• Goal of the exercise: Using the records below, copy every line that holds the string "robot".

• Records provided:
-*-*-

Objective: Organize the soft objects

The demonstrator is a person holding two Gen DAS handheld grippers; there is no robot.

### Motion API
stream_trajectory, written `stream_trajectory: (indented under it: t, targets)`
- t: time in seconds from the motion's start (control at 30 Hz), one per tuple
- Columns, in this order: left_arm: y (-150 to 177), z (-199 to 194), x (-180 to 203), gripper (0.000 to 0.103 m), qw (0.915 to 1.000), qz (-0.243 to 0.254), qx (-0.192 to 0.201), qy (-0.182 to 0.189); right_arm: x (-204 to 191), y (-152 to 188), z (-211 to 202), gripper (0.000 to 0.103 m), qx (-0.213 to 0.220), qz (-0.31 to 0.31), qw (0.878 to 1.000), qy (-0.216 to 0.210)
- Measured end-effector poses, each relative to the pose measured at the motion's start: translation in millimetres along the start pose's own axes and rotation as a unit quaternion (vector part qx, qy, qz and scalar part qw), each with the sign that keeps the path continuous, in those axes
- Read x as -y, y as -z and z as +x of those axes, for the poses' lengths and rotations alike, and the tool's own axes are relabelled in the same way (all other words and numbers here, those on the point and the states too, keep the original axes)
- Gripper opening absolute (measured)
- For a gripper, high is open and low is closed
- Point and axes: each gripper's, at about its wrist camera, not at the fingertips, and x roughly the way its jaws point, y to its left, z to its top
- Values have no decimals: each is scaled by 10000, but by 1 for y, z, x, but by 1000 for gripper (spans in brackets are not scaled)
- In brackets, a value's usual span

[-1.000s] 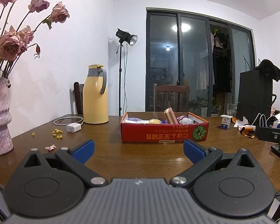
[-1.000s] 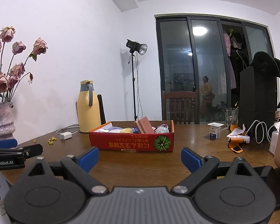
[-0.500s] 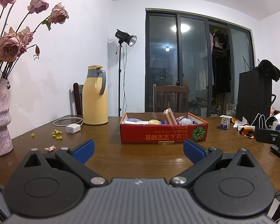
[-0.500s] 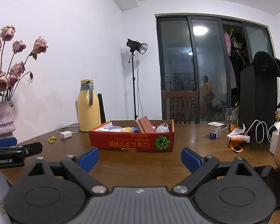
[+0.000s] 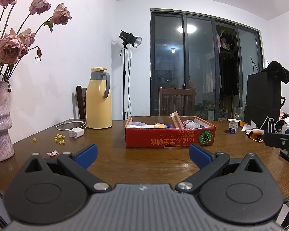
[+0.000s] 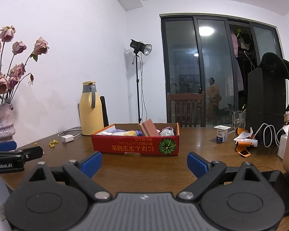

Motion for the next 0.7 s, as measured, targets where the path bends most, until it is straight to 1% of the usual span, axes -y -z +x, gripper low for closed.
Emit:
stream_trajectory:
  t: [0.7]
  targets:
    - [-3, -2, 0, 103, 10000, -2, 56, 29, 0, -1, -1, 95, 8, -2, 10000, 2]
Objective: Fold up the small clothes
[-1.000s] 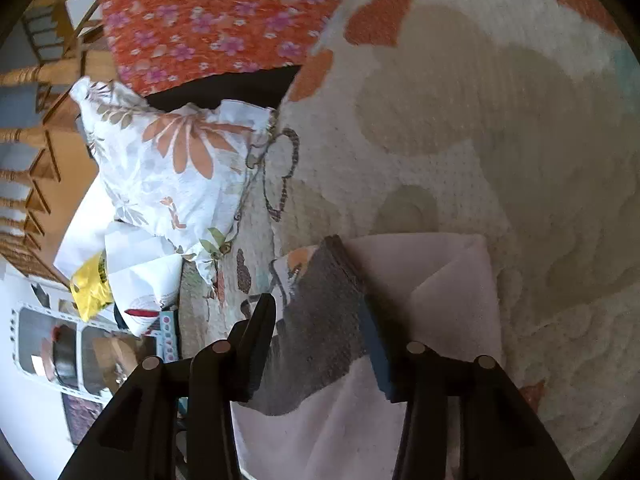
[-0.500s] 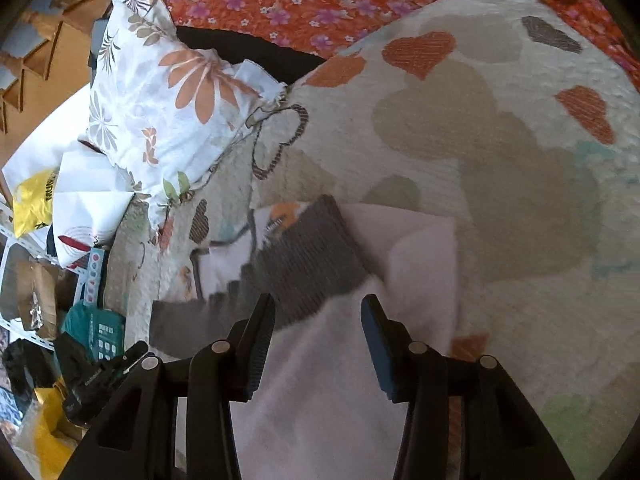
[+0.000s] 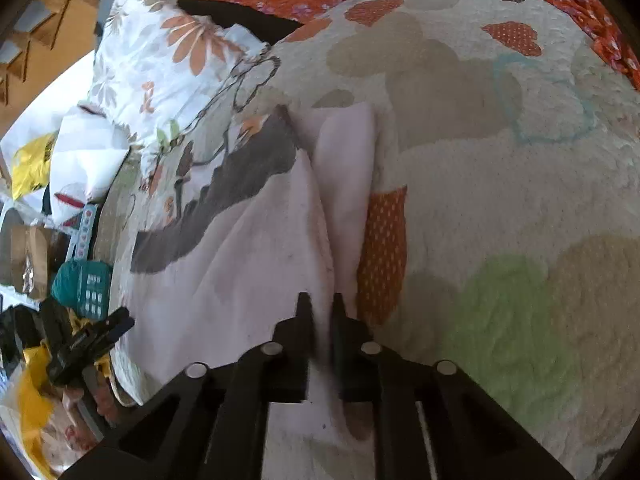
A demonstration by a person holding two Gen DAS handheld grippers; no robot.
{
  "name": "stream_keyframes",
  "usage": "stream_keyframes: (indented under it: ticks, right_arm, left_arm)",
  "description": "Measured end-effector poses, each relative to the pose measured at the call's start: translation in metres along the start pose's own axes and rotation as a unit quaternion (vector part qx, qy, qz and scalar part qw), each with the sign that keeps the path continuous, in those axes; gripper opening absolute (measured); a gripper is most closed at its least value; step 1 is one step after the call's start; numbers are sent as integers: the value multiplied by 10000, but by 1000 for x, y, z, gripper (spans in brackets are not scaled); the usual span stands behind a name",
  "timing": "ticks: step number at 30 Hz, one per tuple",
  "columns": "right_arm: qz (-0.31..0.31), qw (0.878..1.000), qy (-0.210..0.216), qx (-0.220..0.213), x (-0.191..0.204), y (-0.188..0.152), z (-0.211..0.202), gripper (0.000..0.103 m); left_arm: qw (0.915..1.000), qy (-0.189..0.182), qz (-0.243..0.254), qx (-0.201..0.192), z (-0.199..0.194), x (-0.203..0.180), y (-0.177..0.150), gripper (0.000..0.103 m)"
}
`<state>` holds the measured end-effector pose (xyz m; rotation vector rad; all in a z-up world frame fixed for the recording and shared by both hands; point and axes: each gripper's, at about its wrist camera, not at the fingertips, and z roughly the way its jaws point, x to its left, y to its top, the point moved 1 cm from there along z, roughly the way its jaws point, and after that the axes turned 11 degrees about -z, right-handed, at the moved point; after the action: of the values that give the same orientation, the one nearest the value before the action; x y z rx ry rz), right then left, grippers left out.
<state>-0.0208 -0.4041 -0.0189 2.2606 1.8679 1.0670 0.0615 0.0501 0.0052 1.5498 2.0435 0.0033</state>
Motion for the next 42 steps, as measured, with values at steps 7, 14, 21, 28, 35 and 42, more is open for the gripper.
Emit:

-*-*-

• Written solution:
The demonstrator is a person holding two Gen DAS handheld grippers; there is no robot.
A demonstration by a person holding two Gen DAS handheld grippers; no robot.

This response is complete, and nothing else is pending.